Set the output mode to 480i Widescreen, then HD channels on a 4:3 tv look all stretched up/down, but if you output that to a tivo, and then have that tivo hooked up to an 16:9 hdtv, you stretch the content to 16:9 and wow, the quality is really good!!

Reverse engineering this, my 27" Sony WEGA SD TV has something called 16:9 enhanced mode, which squishes any 4:3 input into a 16:9 aspect ratio.

Doing this, I can watch the tivo's stretched content in my tv's compressed mode and thus increasing the quality of the picture (since the interlacing intervals are squished closer together and therefore the picture to my eye looks MUCH BETTER!!!).

I used to do this on my XBOX for years before I had an HDTV, I set up my xbox for WIDESCREEN mode (not HD mode of course) using the HDTV cable pack and then put my sony wega into 16:9 enhanced mode. Looked great!!! ...also the same was done for the dvd playback feature of the xbox as well. It wasnt hdtv, but it was as close as I could get on a regular CRT set.

EDIT: Please see my post here: http://www.tivocommunity.com/tivo-vb/showthread.php?p=3933568&&#post3933568 for an update on this.


----------



## dtreese (May 6, 2005)

I've mentioned to several people asking about this situation that my Motorola cable box/dvr has component and rca outputs -- I have component direct to the tv and rca to TiVo. For HD channels, the RCA output is letterboxed, so I just kick it out to a 16:9 image and use the full screen.
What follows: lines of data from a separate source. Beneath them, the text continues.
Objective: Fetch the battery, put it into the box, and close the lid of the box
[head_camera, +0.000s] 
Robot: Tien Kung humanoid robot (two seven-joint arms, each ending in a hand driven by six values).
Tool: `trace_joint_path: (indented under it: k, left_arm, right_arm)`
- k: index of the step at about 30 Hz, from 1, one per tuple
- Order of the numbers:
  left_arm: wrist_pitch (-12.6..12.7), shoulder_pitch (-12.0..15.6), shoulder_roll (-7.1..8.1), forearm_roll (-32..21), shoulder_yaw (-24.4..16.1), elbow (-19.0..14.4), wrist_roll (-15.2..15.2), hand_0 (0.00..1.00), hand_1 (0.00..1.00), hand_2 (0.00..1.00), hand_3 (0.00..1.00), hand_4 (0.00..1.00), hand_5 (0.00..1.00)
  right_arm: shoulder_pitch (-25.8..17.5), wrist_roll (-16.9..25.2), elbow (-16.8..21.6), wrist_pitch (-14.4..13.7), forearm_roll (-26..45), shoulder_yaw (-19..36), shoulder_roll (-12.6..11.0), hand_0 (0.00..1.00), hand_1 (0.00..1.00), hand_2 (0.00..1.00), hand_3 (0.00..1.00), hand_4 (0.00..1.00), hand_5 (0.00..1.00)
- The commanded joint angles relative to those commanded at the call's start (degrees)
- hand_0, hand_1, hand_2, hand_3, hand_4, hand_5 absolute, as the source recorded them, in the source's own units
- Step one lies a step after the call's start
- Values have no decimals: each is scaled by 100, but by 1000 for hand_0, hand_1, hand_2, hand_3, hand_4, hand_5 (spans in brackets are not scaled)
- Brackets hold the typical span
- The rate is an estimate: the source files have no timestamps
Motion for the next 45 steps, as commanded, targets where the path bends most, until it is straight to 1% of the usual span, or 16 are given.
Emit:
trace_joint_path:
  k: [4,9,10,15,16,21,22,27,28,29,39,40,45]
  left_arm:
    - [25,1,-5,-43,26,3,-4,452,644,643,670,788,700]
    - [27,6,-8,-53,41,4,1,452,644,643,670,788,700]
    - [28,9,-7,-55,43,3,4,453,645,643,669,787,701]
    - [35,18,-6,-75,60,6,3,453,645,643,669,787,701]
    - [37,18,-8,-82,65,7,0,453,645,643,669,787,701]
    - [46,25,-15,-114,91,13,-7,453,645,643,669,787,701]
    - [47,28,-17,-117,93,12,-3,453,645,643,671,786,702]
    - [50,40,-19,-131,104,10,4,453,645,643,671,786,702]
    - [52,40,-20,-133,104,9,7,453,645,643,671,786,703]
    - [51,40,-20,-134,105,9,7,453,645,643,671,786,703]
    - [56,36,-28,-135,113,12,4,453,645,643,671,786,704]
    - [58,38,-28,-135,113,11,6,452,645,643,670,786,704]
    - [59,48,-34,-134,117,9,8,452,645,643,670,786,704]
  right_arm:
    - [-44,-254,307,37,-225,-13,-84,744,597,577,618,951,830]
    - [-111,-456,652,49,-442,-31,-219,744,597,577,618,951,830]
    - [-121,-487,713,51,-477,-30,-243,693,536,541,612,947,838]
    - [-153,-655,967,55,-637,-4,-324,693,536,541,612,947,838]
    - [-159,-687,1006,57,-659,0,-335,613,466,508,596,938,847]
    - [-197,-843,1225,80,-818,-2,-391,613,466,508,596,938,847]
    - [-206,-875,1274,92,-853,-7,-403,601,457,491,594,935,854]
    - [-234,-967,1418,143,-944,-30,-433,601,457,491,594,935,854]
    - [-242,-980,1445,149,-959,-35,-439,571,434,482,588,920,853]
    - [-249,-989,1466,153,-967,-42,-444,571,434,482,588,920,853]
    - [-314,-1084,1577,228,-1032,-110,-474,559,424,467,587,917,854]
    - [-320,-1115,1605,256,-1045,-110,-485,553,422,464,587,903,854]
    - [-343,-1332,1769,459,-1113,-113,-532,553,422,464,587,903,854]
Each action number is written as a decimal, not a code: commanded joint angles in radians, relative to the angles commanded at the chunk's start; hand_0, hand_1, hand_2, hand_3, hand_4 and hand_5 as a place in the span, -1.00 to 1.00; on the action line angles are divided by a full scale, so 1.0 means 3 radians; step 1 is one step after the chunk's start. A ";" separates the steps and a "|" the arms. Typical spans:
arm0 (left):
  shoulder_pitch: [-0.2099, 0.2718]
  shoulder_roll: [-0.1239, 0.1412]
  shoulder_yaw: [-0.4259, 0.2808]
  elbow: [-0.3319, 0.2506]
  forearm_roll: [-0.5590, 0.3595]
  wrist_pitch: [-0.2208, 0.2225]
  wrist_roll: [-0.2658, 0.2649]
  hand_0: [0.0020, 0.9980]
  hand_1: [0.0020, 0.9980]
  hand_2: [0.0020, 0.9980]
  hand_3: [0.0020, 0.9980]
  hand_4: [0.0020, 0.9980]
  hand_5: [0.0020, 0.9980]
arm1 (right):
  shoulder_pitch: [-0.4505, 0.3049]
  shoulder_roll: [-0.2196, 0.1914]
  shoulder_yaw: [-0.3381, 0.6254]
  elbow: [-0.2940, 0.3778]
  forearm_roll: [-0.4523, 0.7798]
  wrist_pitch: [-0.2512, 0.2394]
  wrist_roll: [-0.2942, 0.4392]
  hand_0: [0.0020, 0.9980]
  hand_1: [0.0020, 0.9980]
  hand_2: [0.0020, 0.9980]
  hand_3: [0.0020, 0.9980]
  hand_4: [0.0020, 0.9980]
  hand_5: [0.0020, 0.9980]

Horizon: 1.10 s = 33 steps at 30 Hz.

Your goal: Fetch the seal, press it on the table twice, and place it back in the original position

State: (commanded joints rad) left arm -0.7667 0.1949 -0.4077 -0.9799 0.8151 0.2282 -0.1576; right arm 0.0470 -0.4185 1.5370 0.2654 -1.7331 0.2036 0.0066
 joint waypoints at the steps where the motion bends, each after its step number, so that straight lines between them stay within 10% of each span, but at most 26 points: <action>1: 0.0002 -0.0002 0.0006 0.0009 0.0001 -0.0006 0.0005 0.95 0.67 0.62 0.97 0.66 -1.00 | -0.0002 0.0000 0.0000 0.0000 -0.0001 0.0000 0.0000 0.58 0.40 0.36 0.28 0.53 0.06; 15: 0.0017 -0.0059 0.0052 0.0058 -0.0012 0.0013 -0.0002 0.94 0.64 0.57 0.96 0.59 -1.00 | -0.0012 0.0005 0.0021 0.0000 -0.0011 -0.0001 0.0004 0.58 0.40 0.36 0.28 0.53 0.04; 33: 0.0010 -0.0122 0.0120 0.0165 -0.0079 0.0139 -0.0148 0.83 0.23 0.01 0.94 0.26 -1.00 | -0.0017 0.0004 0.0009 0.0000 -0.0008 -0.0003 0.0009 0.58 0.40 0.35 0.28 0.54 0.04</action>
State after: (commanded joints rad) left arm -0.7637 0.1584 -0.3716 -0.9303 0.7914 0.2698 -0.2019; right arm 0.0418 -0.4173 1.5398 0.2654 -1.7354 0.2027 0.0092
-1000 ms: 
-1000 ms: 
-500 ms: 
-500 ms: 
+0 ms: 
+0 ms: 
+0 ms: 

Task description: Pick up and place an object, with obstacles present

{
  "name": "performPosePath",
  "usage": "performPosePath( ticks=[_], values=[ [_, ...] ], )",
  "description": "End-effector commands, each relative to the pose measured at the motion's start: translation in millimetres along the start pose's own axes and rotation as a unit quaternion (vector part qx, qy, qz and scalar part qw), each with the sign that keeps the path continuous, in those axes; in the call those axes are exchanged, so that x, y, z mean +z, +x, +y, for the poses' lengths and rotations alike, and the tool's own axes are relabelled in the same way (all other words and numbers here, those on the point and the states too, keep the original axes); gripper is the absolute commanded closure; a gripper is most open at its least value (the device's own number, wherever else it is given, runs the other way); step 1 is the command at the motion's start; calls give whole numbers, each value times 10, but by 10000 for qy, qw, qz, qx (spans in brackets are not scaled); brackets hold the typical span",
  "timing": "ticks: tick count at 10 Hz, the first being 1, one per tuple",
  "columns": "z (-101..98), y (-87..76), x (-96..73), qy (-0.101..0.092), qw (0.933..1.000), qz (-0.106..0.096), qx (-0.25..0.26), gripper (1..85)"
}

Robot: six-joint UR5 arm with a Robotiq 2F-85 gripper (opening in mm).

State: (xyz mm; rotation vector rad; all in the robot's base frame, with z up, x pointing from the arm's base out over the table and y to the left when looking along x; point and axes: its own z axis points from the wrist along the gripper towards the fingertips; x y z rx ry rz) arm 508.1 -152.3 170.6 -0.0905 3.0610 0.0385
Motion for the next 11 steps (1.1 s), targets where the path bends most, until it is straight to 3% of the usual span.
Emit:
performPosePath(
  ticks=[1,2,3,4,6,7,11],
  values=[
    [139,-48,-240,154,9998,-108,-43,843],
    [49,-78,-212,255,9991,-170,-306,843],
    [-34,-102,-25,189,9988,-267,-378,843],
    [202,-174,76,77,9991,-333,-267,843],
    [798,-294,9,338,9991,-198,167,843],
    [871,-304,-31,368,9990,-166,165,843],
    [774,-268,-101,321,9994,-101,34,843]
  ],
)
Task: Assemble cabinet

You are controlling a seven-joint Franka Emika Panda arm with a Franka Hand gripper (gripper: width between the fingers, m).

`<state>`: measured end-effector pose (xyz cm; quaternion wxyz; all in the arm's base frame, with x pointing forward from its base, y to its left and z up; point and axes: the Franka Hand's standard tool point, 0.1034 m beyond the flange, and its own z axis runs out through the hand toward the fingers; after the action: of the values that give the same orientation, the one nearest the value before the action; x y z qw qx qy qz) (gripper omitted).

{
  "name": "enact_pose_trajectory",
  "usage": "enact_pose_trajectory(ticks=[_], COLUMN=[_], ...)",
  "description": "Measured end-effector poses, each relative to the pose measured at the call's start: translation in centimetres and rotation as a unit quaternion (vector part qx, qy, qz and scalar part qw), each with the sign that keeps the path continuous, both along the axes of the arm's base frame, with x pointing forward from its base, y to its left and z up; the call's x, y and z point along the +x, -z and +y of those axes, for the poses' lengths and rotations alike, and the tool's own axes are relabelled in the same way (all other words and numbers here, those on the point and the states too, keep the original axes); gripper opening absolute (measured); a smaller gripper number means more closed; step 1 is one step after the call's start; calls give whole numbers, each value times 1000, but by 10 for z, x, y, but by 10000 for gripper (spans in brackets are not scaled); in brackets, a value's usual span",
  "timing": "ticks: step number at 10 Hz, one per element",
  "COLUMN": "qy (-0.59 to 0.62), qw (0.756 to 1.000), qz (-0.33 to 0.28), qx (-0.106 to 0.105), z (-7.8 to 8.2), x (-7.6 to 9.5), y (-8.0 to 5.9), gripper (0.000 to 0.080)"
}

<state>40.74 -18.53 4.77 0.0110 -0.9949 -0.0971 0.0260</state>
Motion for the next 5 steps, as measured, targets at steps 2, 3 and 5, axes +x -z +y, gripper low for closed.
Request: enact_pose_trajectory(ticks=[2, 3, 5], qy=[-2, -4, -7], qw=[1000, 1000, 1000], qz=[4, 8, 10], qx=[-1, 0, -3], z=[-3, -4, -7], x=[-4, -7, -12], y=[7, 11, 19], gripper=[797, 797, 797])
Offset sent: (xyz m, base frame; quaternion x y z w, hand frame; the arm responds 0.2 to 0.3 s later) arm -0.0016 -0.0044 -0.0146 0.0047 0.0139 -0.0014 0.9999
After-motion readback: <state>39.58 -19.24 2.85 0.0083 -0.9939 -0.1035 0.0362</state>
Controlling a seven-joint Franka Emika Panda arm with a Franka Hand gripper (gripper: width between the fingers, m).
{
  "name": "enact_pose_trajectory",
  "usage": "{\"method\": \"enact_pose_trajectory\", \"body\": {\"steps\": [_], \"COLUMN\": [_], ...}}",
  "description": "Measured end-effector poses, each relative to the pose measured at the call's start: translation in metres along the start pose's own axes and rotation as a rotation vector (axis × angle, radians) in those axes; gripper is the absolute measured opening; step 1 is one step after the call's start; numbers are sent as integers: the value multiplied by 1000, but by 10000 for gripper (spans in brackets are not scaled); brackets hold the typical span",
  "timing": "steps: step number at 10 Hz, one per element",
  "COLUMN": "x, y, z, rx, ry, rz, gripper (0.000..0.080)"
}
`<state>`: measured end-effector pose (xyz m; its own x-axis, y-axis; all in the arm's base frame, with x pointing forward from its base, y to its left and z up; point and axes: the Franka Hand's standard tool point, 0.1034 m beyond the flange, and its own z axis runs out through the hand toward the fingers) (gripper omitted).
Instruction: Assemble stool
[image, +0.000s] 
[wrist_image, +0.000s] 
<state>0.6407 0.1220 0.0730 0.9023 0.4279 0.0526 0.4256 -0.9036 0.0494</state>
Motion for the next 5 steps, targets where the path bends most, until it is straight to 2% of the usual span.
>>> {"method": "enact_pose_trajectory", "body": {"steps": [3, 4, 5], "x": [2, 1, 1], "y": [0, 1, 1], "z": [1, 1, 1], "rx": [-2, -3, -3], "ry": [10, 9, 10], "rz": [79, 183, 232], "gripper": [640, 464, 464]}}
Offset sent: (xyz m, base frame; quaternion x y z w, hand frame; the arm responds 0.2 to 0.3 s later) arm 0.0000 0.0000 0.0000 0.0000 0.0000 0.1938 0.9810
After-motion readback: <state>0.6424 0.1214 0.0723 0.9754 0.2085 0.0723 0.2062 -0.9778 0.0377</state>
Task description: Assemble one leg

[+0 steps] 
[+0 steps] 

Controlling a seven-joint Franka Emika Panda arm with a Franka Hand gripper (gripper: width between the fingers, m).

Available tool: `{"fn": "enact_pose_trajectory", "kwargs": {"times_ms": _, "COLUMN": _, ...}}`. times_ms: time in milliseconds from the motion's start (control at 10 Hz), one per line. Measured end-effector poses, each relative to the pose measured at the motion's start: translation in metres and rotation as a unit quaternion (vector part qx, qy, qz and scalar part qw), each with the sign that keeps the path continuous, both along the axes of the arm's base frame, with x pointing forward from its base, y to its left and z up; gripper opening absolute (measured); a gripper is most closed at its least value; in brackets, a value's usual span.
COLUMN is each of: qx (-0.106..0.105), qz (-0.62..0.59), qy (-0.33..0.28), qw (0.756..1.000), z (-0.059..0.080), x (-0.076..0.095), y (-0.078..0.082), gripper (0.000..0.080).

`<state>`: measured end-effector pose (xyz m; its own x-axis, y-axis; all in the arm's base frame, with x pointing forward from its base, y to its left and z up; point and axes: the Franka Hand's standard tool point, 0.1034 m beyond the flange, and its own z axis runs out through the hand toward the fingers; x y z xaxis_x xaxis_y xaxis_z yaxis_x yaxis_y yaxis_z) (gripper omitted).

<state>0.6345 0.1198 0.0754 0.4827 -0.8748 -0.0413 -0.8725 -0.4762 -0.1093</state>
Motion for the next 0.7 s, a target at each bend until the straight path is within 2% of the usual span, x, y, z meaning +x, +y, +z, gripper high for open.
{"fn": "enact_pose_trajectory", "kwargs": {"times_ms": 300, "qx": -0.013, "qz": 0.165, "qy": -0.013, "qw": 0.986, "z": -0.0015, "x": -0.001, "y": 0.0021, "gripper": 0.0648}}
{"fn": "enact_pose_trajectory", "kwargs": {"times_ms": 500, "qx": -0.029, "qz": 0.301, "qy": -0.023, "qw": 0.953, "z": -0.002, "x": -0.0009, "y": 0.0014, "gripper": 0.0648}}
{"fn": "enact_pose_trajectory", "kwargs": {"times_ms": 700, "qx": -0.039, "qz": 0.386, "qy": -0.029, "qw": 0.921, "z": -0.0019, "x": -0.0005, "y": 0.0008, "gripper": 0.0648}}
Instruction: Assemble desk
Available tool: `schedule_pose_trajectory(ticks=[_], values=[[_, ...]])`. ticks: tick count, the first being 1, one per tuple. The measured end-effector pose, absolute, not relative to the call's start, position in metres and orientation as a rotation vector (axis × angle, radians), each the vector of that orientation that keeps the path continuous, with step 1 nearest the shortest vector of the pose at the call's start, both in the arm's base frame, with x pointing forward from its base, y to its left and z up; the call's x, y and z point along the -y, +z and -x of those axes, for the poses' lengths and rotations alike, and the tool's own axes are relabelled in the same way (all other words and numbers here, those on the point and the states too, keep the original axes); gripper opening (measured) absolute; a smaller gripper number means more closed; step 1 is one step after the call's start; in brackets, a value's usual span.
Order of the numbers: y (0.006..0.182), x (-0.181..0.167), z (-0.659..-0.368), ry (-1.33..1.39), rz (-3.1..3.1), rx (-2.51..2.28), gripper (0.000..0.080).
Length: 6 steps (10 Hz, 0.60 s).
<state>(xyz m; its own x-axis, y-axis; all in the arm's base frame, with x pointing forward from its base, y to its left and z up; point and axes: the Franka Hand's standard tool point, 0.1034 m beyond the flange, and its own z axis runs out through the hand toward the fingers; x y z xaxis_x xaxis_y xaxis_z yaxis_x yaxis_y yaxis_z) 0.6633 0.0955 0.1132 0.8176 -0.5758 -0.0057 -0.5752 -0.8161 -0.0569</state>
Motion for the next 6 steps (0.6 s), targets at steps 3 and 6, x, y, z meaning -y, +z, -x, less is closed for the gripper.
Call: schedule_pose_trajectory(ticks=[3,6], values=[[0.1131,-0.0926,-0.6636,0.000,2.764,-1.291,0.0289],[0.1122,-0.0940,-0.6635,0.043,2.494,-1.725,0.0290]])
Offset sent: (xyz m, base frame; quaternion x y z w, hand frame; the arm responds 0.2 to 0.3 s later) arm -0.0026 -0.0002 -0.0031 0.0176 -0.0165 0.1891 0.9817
Not quite as good as the HD output, but not bad, either.


----------



## HDTiVo (Nov 27, 2002)

blacknoi said:


> I actually do this with my Cablevision provided Scientific Atlanta Explorer 4200HD box.
> 
> Set the output mode to 480i Widescreen, then HD channels on a 4:3 tv look all stretched up/down, but if you output that to a tivo, and then have that tivo hooked up to an 16:9 hdtv, you stretch the content to 16:9 and wow, the quality is really good!!
> 
> ...


This is exactly the stuff we are talking about...

I also have the CV SciAtl Exp 4200HD. I was just monkeying earlier today to find those settings you describe, but where are they? I did not see them.

Do you get your TV(s) to auto-sense the anamorphic S-out from your TiVo, or do you have to manually put the TV(s) into FULL or 16x9 enhanced mode(s)?


----------



## gastrof (Oct 31, 2003)

blacknoi said:


> ...Reverse engineering this, my 27" Sony WEGA SD TV has something called 16:9 enhanced mode, which squishes any 4:3 input into a 16:9 aspect ratio...


Umm...

You're SQUISHING a 4x3 picture into 16x9?

Uhh...

It's height is being reduced and fake black bars are being added?


----------



## punditguy (Dec 23, 2005)

Don't know if anyone has mentioned this yet, but I used the composite video out from my HDTV -- and I managed to get some nice 16x9 out of my S2. This thread is the greatest evah!


----------



## HDTiVo (Nov 27, 2002)

gastrof said:


> Umm...
> 
> You're SQUISHING a 4x3 picture into 16x9?
> 
> ...


That's exactly what a 16x9 enhanced TV does. It takes the anamorphic 16x9 (4x3) and presses it vertically, leaving a proper ratio 16x9 image...the TV is capable of displaying all 480 lines of resolution in the 75% of the verticle height of the tube...so you get a full resolution image.


----------



## blacknoi (Jan 23, 2006)

HDTiVo said:


> This is exactly the stuff we are talking about...
> 
> I also have the CV SciAtl Exp 4200HD. I was just monkeying earlier today to find those settings you describe, but where are they? I did not see them.
> 
> Do you get your TV(s) to auto-sense the anamorphic S-out from your TiVo, or do you have to manually put the TV(s) into FULL or 16x9 enhanced mode(s)?


I have to update my post.

The Component out (RGB) is the only port that seems to want to put out the anamorphic picture. I'm not sure what I was thinking originally (although it must have been positive thinking that made it seem that the SVIDEO out would put that out in the stretched format).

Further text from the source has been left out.